Below are records with pictures; copy word for word only the lines between the line with "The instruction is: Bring" and the line with "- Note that", inclusive, and drop the pictures.
━━━━━━━━━━━━━━━━
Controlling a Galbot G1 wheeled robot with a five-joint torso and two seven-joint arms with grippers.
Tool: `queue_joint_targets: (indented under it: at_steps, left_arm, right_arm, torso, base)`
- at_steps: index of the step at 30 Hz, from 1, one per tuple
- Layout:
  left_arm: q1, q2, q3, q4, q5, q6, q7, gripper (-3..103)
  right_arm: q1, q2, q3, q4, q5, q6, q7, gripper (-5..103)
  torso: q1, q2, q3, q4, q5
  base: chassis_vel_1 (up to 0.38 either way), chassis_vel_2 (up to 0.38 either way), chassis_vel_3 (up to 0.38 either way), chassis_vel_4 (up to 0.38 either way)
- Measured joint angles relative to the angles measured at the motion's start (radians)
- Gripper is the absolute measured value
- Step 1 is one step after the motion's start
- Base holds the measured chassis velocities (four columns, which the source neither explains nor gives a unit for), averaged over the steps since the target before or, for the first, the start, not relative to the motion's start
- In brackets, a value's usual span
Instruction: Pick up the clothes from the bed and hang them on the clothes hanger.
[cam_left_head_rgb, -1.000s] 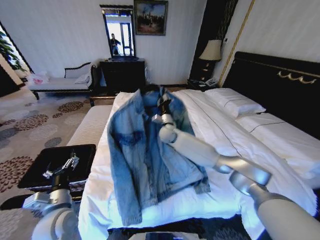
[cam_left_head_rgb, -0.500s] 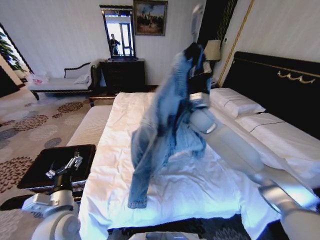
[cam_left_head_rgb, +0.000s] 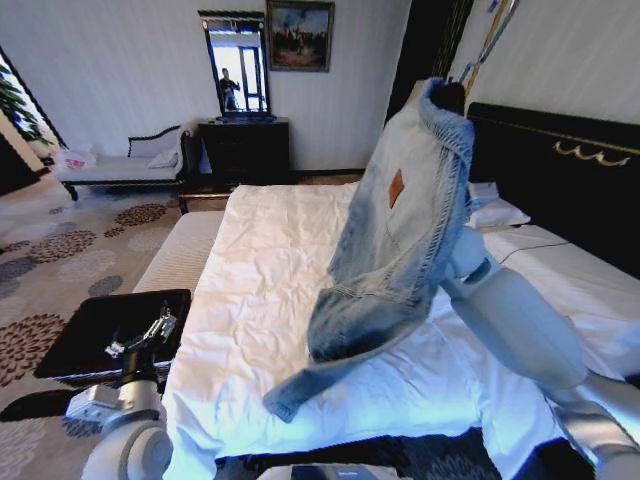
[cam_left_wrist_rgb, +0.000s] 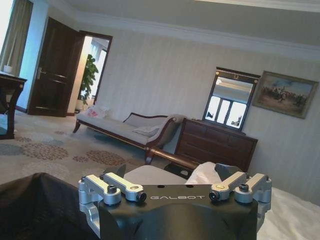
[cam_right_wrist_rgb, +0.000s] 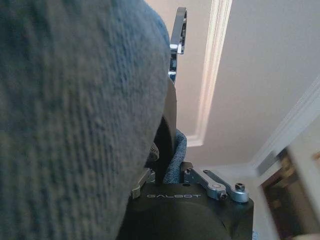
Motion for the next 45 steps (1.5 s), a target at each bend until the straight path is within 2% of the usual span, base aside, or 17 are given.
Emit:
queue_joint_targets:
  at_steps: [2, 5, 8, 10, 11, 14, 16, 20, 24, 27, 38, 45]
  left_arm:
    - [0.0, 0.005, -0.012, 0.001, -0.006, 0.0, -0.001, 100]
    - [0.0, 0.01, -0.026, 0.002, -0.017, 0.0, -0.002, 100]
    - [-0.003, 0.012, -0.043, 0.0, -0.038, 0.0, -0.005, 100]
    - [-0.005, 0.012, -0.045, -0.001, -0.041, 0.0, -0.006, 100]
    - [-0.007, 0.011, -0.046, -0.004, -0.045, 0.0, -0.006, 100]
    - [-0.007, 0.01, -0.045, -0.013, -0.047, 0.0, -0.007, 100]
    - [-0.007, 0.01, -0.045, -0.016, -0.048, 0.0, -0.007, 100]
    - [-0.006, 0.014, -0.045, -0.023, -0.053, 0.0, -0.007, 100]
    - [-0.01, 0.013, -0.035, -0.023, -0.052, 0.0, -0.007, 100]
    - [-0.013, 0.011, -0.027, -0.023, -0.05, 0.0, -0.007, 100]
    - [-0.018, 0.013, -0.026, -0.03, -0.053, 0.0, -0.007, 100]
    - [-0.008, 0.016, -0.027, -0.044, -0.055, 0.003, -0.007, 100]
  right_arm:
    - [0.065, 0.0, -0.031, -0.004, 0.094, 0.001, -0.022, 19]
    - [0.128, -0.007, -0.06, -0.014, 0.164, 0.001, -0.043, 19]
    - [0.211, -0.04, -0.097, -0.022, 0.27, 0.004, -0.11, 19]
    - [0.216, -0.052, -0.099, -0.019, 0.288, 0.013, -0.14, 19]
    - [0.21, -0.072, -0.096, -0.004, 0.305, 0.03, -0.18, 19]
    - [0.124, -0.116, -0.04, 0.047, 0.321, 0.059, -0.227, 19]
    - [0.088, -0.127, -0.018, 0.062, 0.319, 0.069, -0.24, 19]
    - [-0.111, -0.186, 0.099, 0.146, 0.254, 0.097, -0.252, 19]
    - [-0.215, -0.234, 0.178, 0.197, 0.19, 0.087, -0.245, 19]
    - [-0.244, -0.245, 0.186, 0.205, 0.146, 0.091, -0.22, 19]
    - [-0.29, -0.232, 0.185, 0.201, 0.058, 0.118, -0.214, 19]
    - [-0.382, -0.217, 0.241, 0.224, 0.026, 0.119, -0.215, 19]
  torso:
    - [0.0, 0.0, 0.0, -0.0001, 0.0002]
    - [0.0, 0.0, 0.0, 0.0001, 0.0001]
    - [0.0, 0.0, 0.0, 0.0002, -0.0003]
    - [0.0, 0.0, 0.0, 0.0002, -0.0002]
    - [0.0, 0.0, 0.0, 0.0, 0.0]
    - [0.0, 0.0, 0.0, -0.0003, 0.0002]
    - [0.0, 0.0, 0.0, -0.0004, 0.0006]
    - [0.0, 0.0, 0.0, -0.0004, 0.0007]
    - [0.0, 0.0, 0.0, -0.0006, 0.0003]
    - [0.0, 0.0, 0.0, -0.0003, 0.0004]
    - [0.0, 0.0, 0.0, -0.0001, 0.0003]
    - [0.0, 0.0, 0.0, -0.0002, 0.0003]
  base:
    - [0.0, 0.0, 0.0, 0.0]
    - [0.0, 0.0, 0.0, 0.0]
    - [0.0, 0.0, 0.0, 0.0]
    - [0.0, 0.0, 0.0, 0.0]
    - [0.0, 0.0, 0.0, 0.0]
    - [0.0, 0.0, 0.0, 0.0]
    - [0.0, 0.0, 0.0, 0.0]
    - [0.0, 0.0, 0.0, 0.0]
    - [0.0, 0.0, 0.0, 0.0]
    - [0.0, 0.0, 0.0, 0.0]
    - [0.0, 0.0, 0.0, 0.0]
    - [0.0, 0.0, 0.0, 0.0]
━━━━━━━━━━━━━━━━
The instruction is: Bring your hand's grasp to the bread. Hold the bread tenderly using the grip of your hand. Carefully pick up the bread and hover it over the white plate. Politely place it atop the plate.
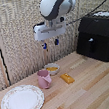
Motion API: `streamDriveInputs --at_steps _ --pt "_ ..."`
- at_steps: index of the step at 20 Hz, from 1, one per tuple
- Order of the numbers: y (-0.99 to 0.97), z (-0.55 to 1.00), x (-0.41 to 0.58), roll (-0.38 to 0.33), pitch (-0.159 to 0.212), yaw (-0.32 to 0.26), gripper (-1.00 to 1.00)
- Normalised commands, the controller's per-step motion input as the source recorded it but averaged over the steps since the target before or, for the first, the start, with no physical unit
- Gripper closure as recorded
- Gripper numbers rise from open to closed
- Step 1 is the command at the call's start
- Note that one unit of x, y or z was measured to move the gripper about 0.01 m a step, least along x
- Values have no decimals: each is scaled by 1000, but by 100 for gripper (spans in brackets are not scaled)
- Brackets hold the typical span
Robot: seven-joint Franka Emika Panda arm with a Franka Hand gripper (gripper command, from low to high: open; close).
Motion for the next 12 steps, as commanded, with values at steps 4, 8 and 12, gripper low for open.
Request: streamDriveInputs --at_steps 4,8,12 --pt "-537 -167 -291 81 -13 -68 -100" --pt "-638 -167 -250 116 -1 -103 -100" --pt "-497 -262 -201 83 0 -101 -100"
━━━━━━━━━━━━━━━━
* ANSWER TO THE EXERCISE:
The instruction is: Bring your hand's grasp to the bread. Hold the bread tenderly using the grip of your hand. Carefully pick up the bread and hover it over the white plate. Politely place it atop the plate.
Motion API: `streamDriveInputs --at_steps _ --pt "_ ..."`
- at_steps: index of the step at 20 Hz, from 1, one per tuple
- Order of the numbers: y (-0.99 to 0.97), z (-0.55 to 1.00), x (-0.41 to 0.58), roll (-0.38 to 0.33), pitch (-0.159 to 0.212), yaw (-0.32 to 0.26), gripper (-1.00 to 1.00)
- Normalised commands, the controller's per-step motion input as the source recorded it but averaged over the steps since the target before or, for the first, the start, with no physical unit
- Gripper closure as recorded
- Gripper numbers rise from open to closed
- Step 1 is the command at the call's start
- Note that one unit of x, y or z was measured to move the gripper about 0.01 m a step, least along x

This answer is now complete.